_Material provided_.

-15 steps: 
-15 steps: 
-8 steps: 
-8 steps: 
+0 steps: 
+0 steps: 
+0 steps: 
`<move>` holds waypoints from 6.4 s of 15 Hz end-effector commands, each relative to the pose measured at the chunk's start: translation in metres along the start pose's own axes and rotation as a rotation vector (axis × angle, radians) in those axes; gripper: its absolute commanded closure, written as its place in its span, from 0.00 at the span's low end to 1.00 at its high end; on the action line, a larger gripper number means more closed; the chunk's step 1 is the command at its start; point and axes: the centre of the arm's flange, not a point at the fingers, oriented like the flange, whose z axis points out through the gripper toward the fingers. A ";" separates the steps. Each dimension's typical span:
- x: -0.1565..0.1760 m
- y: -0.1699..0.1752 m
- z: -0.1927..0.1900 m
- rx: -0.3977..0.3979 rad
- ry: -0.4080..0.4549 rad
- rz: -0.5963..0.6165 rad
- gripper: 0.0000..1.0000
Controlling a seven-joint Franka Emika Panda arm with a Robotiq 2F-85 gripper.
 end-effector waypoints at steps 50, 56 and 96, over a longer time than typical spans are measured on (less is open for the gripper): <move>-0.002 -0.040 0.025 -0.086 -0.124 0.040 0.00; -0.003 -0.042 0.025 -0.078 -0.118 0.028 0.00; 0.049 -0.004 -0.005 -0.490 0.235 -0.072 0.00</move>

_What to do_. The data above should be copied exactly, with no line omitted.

_Output for this exercise_.
-15 steps: 
-15 steps: 
-8 steps: 
-8 steps: 
+0 steps: 
+0 steps: 
+0 steps: 
`<move>` holds waypoints from 6.4 s of 15 Hz end-effector commands, each relative to the pose measured at the chunk's start: translation in metres along the start pose's own axes and rotation as a rotation vector (axis × angle, radians) in those axes; gripper: its absolute commanded closure, written as its place in its span, from 0.00 at the span's low end to 1.00 at its high end; on the action line, a larger gripper number means more closed; the chunk's step 1 is the command at its start; point and axes: the centre of the arm's flange, not a point at the fingers, oriented like the flange, whose z axis points out through the gripper toward the fingers. A ";" separates the steps. Each dimension's typical span:
- x: -0.1565..0.1760 m
- y: -0.1699..0.1752 m
- z: -0.1927..0.1900 m
- rx: -0.3977..0.3979 rad
- ry: -0.4080..0.4549 rad
- rz: -0.5963..0.6165 rad
- gripper: 0.0000..1.0000
Controlling a seven-joint Franka Emika Panda arm with a Robotiq 2F-85 gripper.
 end-effector waypoints at steps 50, 56 and 96, over a longer time than typical spans are measured on (less is open for the gripper): <move>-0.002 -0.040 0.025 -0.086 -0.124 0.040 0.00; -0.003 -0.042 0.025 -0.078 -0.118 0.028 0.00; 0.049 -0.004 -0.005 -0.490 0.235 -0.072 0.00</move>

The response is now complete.